**Problem statement**:
Extract every line of the material below and reproduce it faithfully.

[[ Supplied data open ]]

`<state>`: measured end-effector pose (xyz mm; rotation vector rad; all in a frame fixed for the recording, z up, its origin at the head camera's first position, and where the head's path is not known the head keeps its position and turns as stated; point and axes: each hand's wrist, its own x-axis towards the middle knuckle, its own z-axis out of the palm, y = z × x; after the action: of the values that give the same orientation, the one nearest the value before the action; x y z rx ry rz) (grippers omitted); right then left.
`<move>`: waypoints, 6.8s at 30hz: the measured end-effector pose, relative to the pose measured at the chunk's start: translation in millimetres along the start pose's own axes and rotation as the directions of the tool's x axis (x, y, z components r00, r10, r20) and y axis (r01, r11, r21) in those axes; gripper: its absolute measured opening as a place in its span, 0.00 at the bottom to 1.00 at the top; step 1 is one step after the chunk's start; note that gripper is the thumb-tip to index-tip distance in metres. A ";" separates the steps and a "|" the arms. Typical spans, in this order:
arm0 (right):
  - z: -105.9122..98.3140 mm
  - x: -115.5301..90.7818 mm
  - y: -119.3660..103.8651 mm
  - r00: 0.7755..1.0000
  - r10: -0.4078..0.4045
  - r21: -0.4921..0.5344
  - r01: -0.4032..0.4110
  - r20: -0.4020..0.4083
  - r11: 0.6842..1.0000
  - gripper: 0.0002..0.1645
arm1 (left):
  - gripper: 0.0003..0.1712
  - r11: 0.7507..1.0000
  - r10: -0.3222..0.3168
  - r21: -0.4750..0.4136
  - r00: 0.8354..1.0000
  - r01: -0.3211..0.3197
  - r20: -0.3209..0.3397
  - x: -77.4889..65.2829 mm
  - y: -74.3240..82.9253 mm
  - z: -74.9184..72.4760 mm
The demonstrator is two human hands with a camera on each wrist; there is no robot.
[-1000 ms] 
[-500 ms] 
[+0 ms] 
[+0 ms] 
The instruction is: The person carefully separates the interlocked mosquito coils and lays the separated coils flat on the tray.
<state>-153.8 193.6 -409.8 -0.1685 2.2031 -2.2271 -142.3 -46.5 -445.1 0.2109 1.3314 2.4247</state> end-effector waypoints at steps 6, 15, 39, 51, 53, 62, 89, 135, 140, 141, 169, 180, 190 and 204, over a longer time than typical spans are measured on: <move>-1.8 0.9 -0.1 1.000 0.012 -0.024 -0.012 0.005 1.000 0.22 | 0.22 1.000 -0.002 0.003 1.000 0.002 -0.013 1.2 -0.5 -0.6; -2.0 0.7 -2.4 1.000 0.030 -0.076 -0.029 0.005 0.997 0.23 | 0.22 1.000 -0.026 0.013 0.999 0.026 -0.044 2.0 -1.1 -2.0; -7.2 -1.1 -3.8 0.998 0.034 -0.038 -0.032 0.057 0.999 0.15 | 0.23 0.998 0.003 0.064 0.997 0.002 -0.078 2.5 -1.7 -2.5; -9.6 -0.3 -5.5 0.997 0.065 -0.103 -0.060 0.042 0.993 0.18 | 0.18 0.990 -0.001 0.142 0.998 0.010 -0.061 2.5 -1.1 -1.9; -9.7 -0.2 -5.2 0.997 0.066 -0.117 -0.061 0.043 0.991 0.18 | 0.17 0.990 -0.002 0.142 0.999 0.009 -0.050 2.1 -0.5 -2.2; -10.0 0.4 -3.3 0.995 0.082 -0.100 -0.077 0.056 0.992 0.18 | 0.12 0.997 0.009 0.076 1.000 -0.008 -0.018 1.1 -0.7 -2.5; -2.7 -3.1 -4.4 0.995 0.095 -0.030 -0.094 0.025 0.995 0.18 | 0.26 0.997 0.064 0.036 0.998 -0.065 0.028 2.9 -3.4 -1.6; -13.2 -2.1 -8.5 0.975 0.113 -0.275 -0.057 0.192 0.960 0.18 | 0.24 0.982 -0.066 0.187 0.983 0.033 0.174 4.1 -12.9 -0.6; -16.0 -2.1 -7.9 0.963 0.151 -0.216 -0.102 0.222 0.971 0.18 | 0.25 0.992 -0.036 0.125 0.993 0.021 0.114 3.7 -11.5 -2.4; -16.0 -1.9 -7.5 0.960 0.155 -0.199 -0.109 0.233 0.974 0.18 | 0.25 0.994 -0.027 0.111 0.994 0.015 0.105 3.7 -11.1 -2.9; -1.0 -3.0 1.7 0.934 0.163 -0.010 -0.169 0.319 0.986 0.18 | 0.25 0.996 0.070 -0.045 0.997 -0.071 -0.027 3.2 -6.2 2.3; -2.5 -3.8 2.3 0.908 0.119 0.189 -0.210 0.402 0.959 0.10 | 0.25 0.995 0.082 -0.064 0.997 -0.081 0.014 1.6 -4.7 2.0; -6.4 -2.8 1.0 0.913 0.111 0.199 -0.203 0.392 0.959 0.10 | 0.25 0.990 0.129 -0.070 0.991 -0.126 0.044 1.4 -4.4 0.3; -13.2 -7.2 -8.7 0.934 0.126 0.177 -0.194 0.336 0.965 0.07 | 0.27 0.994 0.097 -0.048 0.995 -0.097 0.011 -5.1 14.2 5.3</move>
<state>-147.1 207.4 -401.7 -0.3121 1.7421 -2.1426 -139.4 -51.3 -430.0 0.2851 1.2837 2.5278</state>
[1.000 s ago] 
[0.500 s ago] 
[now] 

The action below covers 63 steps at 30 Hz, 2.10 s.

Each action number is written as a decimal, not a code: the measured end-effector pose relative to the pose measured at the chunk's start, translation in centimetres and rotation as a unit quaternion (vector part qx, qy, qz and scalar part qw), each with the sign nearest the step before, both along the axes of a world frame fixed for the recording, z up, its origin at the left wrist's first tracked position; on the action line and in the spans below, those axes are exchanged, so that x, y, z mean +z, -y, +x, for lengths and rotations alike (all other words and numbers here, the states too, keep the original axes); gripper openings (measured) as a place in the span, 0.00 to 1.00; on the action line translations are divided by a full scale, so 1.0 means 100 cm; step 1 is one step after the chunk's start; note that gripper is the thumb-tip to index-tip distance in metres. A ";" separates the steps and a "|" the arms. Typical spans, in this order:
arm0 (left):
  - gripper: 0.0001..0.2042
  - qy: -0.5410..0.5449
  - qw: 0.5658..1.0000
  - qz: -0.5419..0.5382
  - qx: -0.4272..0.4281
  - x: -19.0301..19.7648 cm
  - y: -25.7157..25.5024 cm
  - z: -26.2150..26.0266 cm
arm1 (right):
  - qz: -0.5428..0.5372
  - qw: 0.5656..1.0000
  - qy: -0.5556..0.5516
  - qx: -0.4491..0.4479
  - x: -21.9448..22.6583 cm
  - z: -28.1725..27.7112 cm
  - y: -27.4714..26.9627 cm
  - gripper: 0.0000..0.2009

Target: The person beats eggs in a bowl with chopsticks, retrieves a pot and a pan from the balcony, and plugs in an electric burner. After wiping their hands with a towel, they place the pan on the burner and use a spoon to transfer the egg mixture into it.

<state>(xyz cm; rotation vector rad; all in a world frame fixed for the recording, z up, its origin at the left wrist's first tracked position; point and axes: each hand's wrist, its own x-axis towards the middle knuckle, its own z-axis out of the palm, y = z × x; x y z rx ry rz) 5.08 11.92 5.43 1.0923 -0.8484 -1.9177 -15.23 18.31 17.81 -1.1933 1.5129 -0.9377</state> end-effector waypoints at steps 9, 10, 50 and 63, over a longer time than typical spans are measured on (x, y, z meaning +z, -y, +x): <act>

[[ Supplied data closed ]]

**Written response**:
`<state>`: measured end-effector pose (xyz mm; rotation vector rad; all in a frame fixed for the recording, z up, its origin at the head camera's first position, and where the head's path is not known the head keeps its position and turns as stated; point and axes: each hand's wrist, its own x-axis towards the middle knuckle, its own z-axis out of the palm, y = z × x; after the action: of the values that give the same orientation, the one nearest the value before the action; x y z rx ry rz) (grippers omitted); right then left.
`<move>`: waypoints, 6.8s at 30hz: the measured end-effector pose, relative to the pose measured at the chunk's start: translation in millimetres along the start pose's own axes and rotation as the directions of the tool's x axis (x, y, z components r00, r10, r20) and y axis (r01, r11, r21) in those axes; gripper: its absolute measured opening as a place in its span, 0.00 at the bottom to 1.00 at the top; step 1 is one step after the chunk's start; note that gripper is the thumb-tip to index-tip distance in metres. A ";" separates the steps and a "|" the arms. Typical spans, in this order:
arm0 (right):
  - z: -105.9122..98.3140 mm
  - x: -115.5301..90.7818 mm
  - y: -119.3660..103.8651 mm
  - r00: 0.7755..1.0000
  - r10: -0.4078..0.4045
  - r21: -0.4921..0.5344
  - r01: -0.4032..0.4110
  - r20: -0.4020..0.4083
  - r11: 0.6842..1.0000
  - gripper: 0.0002..0.1645
arm1 (left):
  - gripper: 0.0003..0.1712
  - r11: 0.7507..1.0000
  - r10: -0.3222..0.3168
  - r21: -0.4750..0.4136
  - r00: 0.8354..1.0000
  - r01: -0.3211..0.3197
  - r20: -0.3209..0.3397
  - x: -77.4889..65.2829 mm
  - y: -74.3240..82.9253 mm
  - z: -74.9184..72.4760 mm
The demonstrator is two human hands with a camera on each wrist; there is no robot.
[-1000 ms] 
[-500 ms] 
[+0 ms] 
[+0 ms] 
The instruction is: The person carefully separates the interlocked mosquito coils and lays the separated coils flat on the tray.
<state>-153.8 193.6 -409.8 -0.1685 2.2031 -2.2271 -142.3 -46.5 -445.1 0.2109 1.3314 2.4247</state> end-effector waypoints at steps 6, 15, 39, 51, 53, 62, 89, 135, 140, 141, 169, 180, 190 and 204, over a longer time than typical spans are measured on: <move>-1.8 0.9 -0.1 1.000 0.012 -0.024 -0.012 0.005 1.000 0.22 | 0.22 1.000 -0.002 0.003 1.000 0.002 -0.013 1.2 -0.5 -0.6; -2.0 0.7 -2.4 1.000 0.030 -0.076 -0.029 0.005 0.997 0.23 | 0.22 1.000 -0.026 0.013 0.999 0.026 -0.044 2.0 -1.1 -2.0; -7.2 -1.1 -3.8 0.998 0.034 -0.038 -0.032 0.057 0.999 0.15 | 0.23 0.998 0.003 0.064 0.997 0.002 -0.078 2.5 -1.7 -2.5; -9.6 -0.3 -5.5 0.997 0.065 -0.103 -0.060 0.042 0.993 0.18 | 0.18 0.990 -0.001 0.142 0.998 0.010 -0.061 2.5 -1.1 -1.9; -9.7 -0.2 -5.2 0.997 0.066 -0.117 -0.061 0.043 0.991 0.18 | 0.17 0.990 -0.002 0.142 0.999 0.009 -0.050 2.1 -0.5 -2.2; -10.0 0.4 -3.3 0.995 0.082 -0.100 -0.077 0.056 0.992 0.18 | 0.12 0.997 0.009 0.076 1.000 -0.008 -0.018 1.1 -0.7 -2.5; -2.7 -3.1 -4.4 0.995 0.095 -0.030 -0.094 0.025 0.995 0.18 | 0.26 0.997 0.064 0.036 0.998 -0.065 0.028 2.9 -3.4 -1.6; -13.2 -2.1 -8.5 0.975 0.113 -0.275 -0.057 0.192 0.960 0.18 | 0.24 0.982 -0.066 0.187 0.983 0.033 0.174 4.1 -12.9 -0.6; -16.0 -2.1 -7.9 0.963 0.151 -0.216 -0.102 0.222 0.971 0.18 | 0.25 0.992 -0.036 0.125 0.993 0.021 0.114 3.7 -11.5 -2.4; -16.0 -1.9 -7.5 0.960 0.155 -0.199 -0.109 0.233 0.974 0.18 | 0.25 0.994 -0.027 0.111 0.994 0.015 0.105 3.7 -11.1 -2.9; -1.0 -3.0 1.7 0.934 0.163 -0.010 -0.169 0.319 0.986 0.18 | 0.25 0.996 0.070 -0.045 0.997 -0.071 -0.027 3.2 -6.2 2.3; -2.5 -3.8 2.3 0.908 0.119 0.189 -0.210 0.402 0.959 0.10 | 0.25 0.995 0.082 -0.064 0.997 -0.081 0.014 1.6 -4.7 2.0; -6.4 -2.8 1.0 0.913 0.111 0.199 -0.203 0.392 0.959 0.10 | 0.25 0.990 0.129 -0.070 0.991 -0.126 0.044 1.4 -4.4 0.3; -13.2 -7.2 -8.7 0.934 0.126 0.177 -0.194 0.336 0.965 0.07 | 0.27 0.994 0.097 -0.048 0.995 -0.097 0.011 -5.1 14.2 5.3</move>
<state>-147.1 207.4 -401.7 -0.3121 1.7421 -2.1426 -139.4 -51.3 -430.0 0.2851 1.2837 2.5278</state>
[1.000 s ago] 
[0.500 s ago] 
[now] 

The action below covers 63 steps at 30 Hz, 2.10 s.

Each action number is written as a decimal, not a code: the measured end-effector pose relative to the pose measured at the chunk's start, translation in centimetres and rotation as a unit quaternion (vector part qx, qy, qz and scalar part qw), each with the sign nearest the step before, both along the axes of a world frame fixed for the recording, z up, its origin at the left wrist's first tracked position; on the action line and in the spans below, those axes are exchanged, so that x, y, z mean +z, -y, +x, for lengths and rotations alike (all other words and numbers here, the states too, keep the original axes); gripper openings (measured) as a place in the span, 0.00 to 1.00; on the action line translations are divided by a full scale, so 1.0 means 100 cm; step 1 is one step after the chunk's start; note that gripper is the thumb-tip to index-tip distance in metres. A ";" separates the steps and a "|" the arms. Typical spans, in this order:
arm0 (left):
  - gripper: 0.0001..0.2042
  - qy: -0.5410..0.5449
  - qw: 0.5658..1.0000
  - qz: -0.5419..0.5382
  - qx: -0.4272..0.4281
  - x: -19.0301..19.7648 cm
  - y: -25.7157..25.5024 cm
  - z: -26.2150..26.0266 cm
arm1 (right):
  - qz: -0.5428..0.5372
  - qw: 0.5656..1.0000
  - qy: -0.5556..0.5516
  - qx: -0.4491..0.4479
  - x: -21.9448..22.6583 cm
  - z: -28.1725..27.7112 cm
  - y: -27.4714..26.9627 cm
  - gripper: 0.0000..0.2009

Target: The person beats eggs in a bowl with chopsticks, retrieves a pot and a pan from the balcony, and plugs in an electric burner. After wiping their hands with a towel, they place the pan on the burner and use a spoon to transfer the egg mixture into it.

<state>(xyz cm; rotation vector rad; all in a world frame fixed for the recording, z up, its origin at the left wrist's first tracked position; point and axes: each hand's wrist, its own x-axis towards the middle knuckle, its own z-axis out of the palm, y = z × x; x y z rx ry rz) 5.08 11.92 5.43 1.0923 -0.8484 -1.9177 -15.23 18.31 17.81 -1.1933 1.5129 -0.9377</state> end-effector waypoints at steps 9, 10, 50 and 63, over a longer time than typical spans are measured on (x, y, z meaning +z, -y, +x): <act>

Here is where the answer stops.